● **ACTION ITEM**: Scan the data for "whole" and copy each matching line.

● **MATERIAL TO PROCESS**:
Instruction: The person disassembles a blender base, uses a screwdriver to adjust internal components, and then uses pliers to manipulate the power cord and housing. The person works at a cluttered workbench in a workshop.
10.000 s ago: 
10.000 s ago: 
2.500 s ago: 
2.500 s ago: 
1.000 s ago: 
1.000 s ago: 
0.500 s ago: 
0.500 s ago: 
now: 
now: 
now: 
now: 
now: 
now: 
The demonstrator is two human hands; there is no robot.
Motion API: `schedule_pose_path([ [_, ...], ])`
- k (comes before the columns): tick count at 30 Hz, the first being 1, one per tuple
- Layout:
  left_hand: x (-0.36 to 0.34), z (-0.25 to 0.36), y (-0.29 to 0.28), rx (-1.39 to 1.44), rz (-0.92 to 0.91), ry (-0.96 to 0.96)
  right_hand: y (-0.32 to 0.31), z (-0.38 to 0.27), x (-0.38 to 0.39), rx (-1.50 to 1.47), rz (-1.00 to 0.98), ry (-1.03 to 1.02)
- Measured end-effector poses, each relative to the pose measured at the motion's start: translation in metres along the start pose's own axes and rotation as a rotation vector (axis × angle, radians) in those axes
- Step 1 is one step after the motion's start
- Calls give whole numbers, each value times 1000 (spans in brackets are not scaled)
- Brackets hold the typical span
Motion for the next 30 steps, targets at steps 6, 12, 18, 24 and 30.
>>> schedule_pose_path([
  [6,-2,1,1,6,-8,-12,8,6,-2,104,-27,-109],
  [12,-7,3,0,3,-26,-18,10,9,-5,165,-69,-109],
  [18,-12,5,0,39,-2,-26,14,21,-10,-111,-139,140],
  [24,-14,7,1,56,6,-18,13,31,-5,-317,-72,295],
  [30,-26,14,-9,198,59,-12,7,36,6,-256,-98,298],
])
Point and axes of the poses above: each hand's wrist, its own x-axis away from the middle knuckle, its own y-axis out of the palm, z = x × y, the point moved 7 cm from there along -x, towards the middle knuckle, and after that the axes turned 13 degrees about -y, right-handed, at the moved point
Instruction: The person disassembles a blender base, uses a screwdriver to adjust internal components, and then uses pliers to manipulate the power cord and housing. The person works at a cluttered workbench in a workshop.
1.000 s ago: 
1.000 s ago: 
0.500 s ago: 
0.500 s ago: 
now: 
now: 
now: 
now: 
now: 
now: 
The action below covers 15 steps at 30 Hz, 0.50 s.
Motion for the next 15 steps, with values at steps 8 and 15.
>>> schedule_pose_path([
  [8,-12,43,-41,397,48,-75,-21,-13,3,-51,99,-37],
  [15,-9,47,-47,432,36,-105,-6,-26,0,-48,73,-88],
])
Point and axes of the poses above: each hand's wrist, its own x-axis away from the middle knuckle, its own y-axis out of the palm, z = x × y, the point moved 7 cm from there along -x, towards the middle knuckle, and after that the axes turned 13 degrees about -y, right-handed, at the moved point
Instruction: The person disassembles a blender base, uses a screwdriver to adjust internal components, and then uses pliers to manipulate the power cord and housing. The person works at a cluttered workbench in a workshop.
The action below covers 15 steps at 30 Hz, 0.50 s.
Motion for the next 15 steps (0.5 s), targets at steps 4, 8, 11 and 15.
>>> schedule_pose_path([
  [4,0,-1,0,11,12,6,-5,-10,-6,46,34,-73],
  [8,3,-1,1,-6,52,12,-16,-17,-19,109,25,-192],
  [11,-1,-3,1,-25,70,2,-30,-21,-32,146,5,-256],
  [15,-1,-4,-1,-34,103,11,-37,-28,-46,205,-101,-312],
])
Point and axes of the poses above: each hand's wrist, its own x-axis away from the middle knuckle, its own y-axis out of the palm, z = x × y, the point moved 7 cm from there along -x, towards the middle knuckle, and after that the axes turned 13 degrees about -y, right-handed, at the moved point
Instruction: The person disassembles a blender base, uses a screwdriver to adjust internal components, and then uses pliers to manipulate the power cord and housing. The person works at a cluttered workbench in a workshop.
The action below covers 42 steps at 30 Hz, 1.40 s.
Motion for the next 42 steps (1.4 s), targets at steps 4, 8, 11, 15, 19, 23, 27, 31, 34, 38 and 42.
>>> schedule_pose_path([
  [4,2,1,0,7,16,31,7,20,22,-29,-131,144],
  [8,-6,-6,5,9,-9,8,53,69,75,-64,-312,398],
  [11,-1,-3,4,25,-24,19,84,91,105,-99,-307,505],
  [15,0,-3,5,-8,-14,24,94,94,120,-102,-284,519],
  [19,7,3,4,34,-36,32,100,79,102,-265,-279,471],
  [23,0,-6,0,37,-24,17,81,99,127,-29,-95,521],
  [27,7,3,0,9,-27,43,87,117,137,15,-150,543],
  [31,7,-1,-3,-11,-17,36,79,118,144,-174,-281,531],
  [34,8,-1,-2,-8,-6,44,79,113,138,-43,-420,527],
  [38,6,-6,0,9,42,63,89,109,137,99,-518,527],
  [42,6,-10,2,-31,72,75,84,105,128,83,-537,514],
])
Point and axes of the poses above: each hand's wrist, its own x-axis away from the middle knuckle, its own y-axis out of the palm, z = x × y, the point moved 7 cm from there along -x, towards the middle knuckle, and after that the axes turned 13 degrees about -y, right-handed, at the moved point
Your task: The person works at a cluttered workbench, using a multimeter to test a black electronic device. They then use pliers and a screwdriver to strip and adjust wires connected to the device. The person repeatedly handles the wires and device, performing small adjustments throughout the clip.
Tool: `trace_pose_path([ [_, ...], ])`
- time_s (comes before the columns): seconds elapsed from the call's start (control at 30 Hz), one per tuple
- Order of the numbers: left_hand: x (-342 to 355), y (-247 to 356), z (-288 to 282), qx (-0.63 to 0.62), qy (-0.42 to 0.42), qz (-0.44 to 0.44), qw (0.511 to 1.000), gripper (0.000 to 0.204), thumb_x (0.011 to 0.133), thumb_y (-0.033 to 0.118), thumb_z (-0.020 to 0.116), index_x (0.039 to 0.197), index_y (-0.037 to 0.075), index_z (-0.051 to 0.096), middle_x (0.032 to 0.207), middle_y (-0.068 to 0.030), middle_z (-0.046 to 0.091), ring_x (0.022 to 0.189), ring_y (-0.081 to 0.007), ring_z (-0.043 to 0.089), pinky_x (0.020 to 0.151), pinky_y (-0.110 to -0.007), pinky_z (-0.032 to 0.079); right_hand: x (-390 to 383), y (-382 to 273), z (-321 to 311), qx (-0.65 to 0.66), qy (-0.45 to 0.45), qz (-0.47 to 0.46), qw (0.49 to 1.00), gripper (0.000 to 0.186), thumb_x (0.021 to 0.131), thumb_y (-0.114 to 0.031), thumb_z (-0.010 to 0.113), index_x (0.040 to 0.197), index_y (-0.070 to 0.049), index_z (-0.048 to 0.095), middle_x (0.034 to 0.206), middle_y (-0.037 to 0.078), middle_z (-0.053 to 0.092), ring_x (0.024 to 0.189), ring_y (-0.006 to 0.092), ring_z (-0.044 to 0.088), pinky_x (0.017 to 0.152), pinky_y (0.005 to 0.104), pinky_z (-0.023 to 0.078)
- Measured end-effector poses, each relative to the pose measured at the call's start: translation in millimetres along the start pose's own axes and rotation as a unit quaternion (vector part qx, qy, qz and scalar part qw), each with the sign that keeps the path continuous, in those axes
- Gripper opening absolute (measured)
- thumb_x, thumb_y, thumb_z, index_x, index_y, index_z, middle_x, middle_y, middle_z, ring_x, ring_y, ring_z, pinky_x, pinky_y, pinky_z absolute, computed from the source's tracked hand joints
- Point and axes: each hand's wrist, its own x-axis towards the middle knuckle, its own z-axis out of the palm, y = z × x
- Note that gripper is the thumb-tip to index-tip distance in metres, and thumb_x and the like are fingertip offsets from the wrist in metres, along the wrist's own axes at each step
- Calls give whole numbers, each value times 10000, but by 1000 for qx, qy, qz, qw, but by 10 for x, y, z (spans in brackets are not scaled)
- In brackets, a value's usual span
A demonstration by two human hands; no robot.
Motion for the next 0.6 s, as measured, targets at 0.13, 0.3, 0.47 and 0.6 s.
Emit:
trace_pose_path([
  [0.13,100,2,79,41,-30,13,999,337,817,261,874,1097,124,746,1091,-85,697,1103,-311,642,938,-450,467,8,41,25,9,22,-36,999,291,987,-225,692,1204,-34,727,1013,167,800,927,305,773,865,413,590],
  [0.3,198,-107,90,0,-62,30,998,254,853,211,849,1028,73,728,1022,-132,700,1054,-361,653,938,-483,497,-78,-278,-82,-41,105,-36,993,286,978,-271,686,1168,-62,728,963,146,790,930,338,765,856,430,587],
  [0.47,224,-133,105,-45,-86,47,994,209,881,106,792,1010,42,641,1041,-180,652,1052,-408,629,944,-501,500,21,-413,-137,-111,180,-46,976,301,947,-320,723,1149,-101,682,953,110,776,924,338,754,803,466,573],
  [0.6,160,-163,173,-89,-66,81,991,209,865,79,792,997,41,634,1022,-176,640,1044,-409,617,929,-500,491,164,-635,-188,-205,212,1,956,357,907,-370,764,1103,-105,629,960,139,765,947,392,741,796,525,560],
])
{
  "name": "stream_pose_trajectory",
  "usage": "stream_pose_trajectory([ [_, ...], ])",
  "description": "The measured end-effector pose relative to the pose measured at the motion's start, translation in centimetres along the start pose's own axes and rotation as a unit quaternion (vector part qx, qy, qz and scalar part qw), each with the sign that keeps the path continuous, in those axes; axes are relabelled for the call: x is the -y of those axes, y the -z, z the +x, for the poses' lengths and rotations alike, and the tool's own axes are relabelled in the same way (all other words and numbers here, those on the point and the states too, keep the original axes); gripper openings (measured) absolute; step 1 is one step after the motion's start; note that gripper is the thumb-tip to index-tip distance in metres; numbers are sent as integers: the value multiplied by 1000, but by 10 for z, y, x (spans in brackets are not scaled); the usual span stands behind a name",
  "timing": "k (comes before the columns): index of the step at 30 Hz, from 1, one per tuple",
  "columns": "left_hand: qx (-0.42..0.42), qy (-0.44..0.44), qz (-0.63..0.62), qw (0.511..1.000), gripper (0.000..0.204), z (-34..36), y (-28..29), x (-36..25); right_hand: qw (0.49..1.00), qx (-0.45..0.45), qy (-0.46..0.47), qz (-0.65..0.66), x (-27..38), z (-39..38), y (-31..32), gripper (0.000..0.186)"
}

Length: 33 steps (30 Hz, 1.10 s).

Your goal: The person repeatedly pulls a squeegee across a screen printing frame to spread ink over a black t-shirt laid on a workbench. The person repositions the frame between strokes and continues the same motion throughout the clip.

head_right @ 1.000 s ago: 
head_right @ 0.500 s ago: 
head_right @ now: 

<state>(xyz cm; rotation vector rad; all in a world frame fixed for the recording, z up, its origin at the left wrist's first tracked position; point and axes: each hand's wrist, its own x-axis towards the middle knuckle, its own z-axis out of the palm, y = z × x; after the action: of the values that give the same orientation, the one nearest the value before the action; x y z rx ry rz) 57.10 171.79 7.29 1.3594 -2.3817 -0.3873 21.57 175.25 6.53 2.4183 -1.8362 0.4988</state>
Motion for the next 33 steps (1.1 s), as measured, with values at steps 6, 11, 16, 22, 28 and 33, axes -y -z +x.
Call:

● **SOLUTION FOR THIS TASK**:
- Calls give whole numbers, each value times 1000 (spans in brackets are not scaled)
- Calls give whole numbers, each value times 10000, but by 1000 for qx, qy, qz, qw, but by 10 for x, y, z (spans in brackets are not scaled)

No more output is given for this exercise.